O processo de institucionalização de um campo científico é produtivo e desejável, uma vez que possibilita uma visibilidade, concretude e legitimidade. Por outro lado, é indispensável apresentar as contradições desse processo de institucionalização, porque ele facilita a acomodação dentro de uma estrutura sujeita à hegemonia do liberalismo e à mercantilização (SEALE, 2016). Especificamente, quanto à Biblioteconomia Crítica, a autora recorda que é preciso ter cuidado para essa luta das disciplinas e dos conteúdos minoritários não ser neutralizada pela incorporação institucional, visto que:

[...] a vontade de institucionalidade é atraente, porque produz e afirma a cultura minoritária e a diferença como estável, legível, consistente, confiável, permanente e, acima de tudo, como verdade.
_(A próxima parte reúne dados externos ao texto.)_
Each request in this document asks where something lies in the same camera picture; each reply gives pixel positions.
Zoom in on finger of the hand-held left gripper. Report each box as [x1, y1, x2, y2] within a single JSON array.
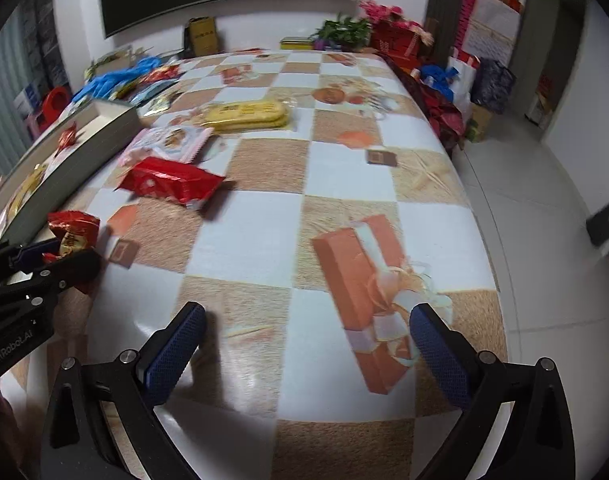
[[0, 251, 104, 311], [0, 239, 61, 273]]

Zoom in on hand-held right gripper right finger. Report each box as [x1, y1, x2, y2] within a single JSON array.
[[409, 302, 576, 480]]

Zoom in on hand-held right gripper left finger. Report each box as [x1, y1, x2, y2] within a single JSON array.
[[40, 301, 208, 480]]

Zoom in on red gold-print snack packet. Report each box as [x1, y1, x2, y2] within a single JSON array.
[[43, 210, 101, 266]]

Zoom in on grey shallow cardboard tray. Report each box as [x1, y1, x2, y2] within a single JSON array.
[[0, 99, 142, 246]]

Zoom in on plain red snack packet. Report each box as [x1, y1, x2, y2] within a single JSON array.
[[117, 156, 226, 211]]

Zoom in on white pink-edged cookie packet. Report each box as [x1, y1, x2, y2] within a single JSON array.
[[118, 126, 214, 167]]

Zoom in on yellow rice cracker packet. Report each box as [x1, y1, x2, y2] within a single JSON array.
[[197, 100, 291, 135]]

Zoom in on pink plastic stool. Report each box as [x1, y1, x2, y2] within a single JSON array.
[[24, 112, 48, 138]]

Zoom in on checkered printed tablecloth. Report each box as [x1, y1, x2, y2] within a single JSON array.
[[0, 50, 510, 480]]

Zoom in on red plastic chair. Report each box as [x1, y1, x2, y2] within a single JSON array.
[[39, 86, 70, 126]]

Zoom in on white blue carton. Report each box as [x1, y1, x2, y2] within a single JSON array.
[[13, 85, 40, 113]]

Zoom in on blue nitrile gloves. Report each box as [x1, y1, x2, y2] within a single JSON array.
[[73, 56, 168, 101]]

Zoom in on light blue snack packet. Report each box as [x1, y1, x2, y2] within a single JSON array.
[[132, 82, 172, 103]]

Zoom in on red white-print snack packet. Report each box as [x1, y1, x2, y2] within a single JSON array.
[[144, 65, 181, 86]]

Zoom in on black box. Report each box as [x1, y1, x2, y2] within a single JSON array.
[[586, 200, 609, 247]]

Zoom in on dark display cabinet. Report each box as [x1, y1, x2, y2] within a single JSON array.
[[19, 0, 68, 88]]

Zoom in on brown green carton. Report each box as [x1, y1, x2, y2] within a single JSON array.
[[465, 102, 495, 143]]

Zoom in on dark red patterned cloth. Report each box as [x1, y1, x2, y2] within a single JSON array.
[[379, 52, 468, 151]]

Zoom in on black yellow paper bag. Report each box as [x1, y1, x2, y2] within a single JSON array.
[[184, 16, 220, 58]]

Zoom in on dark patterned shopping bag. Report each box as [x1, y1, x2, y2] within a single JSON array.
[[471, 57, 517, 113]]

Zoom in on white paper bag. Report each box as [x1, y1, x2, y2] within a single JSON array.
[[447, 47, 480, 106]]

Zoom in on blue plastic bag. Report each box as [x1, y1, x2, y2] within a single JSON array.
[[419, 64, 459, 96]]

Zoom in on red white carton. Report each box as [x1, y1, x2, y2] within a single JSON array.
[[525, 75, 558, 128]]

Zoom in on yellow green tin box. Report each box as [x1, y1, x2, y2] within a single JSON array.
[[279, 36, 318, 51]]

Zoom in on red gift box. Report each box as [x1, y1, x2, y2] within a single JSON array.
[[369, 22, 420, 58]]

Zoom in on green potted plant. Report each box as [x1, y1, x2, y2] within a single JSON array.
[[312, 17, 373, 52]]

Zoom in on pink artificial flowers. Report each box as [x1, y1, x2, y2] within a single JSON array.
[[357, 0, 433, 46]]

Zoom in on dark grey ribbed panel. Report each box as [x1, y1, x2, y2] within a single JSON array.
[[425, 0, 468, 51]]

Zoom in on wall calendar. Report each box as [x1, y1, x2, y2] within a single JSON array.
[[467, 0, 523, 63]]

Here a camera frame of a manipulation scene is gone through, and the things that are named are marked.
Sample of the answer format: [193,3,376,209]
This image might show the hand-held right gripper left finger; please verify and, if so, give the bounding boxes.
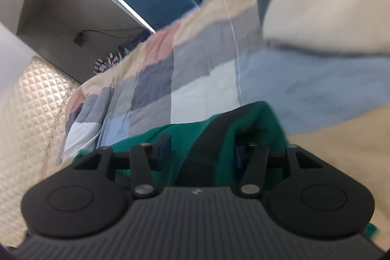
[71,133,173,199]

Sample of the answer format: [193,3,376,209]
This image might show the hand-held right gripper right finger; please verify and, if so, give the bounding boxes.
[234,134,324,197]

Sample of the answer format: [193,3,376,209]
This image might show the green sweatshirt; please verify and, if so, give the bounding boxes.
[71,101,378,240]

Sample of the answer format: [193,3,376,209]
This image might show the patchwork bed cover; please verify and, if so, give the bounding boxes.
[58,0,390,248]

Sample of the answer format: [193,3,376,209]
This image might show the colourful bedside clutter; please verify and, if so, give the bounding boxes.
[93,45,137,74]

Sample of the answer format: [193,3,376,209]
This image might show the cream quilted headboard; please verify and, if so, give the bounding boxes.
[0,55,81,248]

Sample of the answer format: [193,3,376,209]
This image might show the cream white garment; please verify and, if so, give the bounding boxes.
[256,0,390,54]

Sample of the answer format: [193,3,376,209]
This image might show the black charger cable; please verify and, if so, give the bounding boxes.
[80,29,144,36]

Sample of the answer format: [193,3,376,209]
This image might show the black wall charger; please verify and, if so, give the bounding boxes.
[73,31,86,48]

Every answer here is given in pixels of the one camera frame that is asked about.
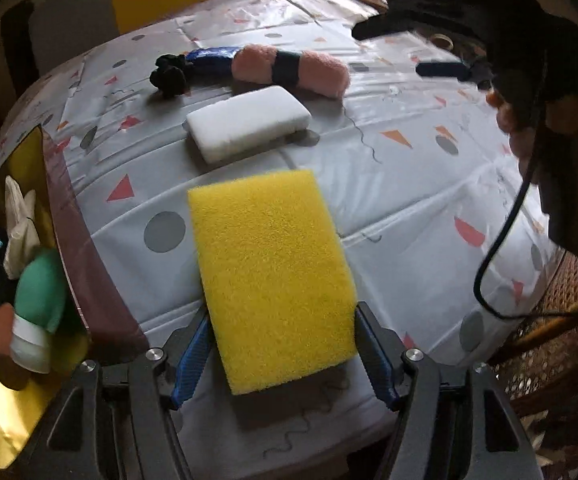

Este tipo de legitimidade torna possível alavancar a cultura minoritária e a diferença a serviço de mudança, mas também torna possível sua mercantilização e incorporação em neoliberalismo/capitalismo global. (SEALE, 2016, p. 3, tradução nossa).

O dilema é que, junto à institucionalização, há certa tendência em assumir o discurso da estrutura dominante, quando a luta pelo pensamento crítico abriu justamente o caminho para a sua entrada. Além da ação de instituir dentro de uma estrutura, tem-se a incorporação em um capitalismo e estrutura de poder institucionalizado. Entendemos que a Biblioteconomia, como um campo científico, encontra-se institucionalizada nas fases cognitiva e social, decerto com intensidades e características diferentes em cada um dos países onde se localiza. A institucionalização dessas “outras Biblioteconomias” não deveria ser vista como outro campo do conhecimento ou outro curso a ser instituído nas Universidades, devendo elas serem integradas à própria Biblioteconomia.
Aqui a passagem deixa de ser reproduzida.